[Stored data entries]
*** Block opens ***

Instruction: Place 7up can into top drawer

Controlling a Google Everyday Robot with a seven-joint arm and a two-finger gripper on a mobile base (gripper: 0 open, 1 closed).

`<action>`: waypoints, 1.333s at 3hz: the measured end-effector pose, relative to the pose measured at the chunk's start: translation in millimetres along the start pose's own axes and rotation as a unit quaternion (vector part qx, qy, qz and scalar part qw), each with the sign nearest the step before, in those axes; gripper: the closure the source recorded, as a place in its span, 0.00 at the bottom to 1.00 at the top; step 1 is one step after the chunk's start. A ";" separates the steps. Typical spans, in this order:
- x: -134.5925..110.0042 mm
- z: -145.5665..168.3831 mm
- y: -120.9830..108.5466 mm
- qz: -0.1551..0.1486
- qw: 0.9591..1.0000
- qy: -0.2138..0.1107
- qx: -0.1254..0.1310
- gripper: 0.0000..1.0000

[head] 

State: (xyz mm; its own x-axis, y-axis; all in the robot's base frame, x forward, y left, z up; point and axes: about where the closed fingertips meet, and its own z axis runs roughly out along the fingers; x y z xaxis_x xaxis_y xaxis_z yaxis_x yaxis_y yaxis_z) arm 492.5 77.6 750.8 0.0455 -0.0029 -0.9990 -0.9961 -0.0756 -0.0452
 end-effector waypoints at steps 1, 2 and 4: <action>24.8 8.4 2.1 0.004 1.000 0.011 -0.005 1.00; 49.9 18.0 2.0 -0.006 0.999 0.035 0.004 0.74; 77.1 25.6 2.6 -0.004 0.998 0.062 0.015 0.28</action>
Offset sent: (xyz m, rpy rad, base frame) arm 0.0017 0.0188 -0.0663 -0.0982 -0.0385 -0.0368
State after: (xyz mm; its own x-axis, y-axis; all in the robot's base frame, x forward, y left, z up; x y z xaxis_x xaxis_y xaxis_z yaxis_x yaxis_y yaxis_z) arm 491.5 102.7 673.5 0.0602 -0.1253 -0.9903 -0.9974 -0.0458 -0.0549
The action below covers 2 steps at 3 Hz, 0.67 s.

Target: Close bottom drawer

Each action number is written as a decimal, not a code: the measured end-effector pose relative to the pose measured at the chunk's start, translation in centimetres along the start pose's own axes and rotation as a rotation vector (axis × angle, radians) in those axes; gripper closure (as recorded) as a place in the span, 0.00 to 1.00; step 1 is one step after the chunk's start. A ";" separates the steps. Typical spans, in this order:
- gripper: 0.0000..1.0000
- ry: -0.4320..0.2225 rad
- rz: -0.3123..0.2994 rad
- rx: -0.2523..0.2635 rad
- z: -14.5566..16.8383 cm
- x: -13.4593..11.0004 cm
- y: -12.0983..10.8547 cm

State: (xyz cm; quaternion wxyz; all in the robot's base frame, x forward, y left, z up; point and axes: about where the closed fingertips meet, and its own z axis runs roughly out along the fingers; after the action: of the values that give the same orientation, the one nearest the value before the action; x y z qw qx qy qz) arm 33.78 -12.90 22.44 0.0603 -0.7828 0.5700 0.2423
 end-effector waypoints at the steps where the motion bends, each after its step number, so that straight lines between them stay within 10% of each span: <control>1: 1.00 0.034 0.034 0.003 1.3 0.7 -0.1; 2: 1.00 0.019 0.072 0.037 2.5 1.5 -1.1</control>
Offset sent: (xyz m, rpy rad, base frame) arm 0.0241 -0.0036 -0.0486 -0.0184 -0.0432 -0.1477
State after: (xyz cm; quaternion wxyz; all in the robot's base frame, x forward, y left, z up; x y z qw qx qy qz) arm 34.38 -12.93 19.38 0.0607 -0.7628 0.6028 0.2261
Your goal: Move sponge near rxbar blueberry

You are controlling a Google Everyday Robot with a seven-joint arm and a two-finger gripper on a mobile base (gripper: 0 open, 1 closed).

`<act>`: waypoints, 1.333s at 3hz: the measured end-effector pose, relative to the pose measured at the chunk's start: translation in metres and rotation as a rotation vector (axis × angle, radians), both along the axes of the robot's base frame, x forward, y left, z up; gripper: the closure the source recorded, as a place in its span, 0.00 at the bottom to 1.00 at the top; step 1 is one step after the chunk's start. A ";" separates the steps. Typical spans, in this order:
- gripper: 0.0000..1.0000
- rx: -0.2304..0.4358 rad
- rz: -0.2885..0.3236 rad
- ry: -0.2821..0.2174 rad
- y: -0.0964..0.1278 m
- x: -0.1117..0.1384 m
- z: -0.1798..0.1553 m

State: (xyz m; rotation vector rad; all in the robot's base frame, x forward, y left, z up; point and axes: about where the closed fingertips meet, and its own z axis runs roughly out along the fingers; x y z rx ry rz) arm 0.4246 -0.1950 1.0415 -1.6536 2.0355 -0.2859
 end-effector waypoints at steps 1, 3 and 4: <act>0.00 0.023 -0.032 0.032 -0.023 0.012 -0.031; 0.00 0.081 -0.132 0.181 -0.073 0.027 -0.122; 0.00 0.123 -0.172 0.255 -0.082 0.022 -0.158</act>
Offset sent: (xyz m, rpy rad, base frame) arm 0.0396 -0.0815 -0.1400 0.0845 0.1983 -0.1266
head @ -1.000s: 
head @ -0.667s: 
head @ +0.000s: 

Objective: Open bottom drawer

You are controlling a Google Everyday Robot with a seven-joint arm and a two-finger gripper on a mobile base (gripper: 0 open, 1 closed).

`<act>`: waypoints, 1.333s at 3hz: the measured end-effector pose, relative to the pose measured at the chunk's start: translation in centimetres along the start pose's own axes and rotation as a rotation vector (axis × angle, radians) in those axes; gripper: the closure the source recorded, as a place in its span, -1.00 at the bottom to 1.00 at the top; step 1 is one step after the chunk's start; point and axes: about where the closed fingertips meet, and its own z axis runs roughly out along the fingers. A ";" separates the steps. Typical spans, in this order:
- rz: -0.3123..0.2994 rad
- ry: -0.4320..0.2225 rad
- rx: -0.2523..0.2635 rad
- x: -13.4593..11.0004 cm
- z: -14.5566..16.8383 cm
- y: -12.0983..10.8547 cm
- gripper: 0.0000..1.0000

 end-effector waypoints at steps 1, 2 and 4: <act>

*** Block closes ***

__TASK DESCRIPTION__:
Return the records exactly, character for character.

__ANSWER SECTION__:
Instruction: Place 7up can into top drawer

Controlling a Google Everyday Robot with a seven-joint arm and a two-finger gripper on a mobile base (gripper: 0 open, 1 closed).

`<action>`: waypoints, 1.333s at 3hz: the measured end-effector pose, relative to the pose measured at the chunk's start: translation in millimetres along the start pose's own axes and rotation as a unit quaternion (vector part qx, qy, qz and scalar part qw), each with the sign nearest the step before, in those axes; gripper: the closure the source recorded, as a place in its span, 0.00 at the bottom to 1.00 at the top; step 1 is one step after the chunk's start. A ";" separates the steps. Typical spans, in this order:
- x: -134.5925..110.0042 mm
- z: -145.5665..168.3831 mm
- y: -120.9830..108.5466 mm
- qz: -0.1551..0.1486
- qw: 0.9591..1.0000
- qy: -0.2138..0.1107
- qx: -0.1254..0.1310
- gripper: 0.0000..1.0000

[head] 

State: (xyz mm; its own x-axis, y-axis; all in the robot's base frame, x forward, y left, z up; point and axes: about where the closed fingertips meet, and its own z axis runs roughly out along the fingers; x y z xaxis_x xaxis_y xaxis_z yaxis_x yaxis_y yaxis_z) arm 492.5 77.6 750.8 0.0455 -0.0029 -0.9990 -0.9961 -0.0756 -0.0452
 end-effector waypoints at steps 1, 2 and 4: <action>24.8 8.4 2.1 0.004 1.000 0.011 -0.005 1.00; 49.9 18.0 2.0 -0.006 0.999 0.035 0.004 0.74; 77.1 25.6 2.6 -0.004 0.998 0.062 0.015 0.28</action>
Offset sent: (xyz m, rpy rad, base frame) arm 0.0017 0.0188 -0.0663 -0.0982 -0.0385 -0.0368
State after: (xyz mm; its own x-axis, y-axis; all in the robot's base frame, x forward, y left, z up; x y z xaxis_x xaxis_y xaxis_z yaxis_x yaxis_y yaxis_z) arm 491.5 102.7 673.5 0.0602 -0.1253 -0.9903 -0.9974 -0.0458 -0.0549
The action below covers 2 steps at 3 Hz, 0.67 s.

Target: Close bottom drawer

Each action number is written as a decimal, not a code: the measured end-effector pose relative to the pose measured at the chunk's start, translation in centimetres along the start pose's own axes and rotation as a rotation vector (axis × angle, radians) in those axes; gripper closure (as recorded) as a place in the span, 0.00 to 1.00; step 1 is one step after the chunk's start. A ";" separates the steps. Typical spans, in this order:
- gripper: 0.0000..1.0000
- ry: -0.4320..0.2225 rad
- rz: -0.3123..0.2994 rad
- rx: -0.2523..0.2635 rad
- z: -14.5566..16.8383 cm
- x: -13.4593..11.0004 cm
- y: -12.0983..10.8547 cm

State: (xyz cm; quaternion wxyz; all in the robot's base frame, x forward, y left, z up; point and axes: about where the closed fingertips meet, and its own z axis runs roughly out along the fingers; after the action: of the values that give the same orientation, the one nearest the value before the action; x y z qw qx qy qz) arm 33.78 -12.90 22.44 0.0603 -0.7828 0.5700 0.2423
 end-effector waypoints at the steps where the motion bends, each after its step number, so that straight lines between them stay within 10% of each span: <control>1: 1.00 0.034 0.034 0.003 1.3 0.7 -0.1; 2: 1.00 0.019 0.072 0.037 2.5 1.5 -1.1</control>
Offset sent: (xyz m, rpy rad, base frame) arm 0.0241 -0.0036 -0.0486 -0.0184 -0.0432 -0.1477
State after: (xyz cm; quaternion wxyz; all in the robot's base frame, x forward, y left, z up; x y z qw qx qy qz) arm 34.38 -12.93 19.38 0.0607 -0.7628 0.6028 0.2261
Your goal: Move sponge near rxbar blueberry

You are controlling a Google Everyday Robot with a seven-joint arm and a two-finger gripper on a mobile base (gripper: 0 open, 1 closed).

`<act>`: waypoints, 1.333s at 3hz: the measured end-effector pose, relative to the pose measured at the chunk's start: translation in metres and rotation as a rotation vector (axis × angle, radians), both along the axes of the robot's base frame, x forward, y left, z up; gripper: the closure the source recorded, as a place in its span, 0.00 at the bottom to 1.00 at the top; step 1 is one step after the chunk's start. A ";" separates the steps. Typical spans, in this order:
- gripper: 0.0000..1.0000
- rx: -0.2304..0.4358 rad
- rz: -0.2885..0.3236 rad
- ry: -0.2821..0.2174 rad
- y: -0.0964..0.1278 m
- x: -0.1117..0.1384 m
- z: -0.1798..0.1553 m

State: (xyz m; rotation vector rad; all in the robot's base frame, x forward, y left, z up; point and axes: about where the closed fingertips meet, and its own z axis runs roughly out along the fingers; x y z rx ry rz) arm 0.4246 -0.1950 1.0415 -1.6536 2.0355 -0.2859
 end-effector waypoints at steps 1, 3 and 4: <act>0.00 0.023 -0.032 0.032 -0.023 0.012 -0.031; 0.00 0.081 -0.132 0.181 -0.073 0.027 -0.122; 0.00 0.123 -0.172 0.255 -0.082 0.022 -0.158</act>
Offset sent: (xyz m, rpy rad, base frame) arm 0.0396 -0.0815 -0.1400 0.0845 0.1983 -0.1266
head @ -1.000s: 
head @ -0.667s: 
head @ +0.000s: 

Objective: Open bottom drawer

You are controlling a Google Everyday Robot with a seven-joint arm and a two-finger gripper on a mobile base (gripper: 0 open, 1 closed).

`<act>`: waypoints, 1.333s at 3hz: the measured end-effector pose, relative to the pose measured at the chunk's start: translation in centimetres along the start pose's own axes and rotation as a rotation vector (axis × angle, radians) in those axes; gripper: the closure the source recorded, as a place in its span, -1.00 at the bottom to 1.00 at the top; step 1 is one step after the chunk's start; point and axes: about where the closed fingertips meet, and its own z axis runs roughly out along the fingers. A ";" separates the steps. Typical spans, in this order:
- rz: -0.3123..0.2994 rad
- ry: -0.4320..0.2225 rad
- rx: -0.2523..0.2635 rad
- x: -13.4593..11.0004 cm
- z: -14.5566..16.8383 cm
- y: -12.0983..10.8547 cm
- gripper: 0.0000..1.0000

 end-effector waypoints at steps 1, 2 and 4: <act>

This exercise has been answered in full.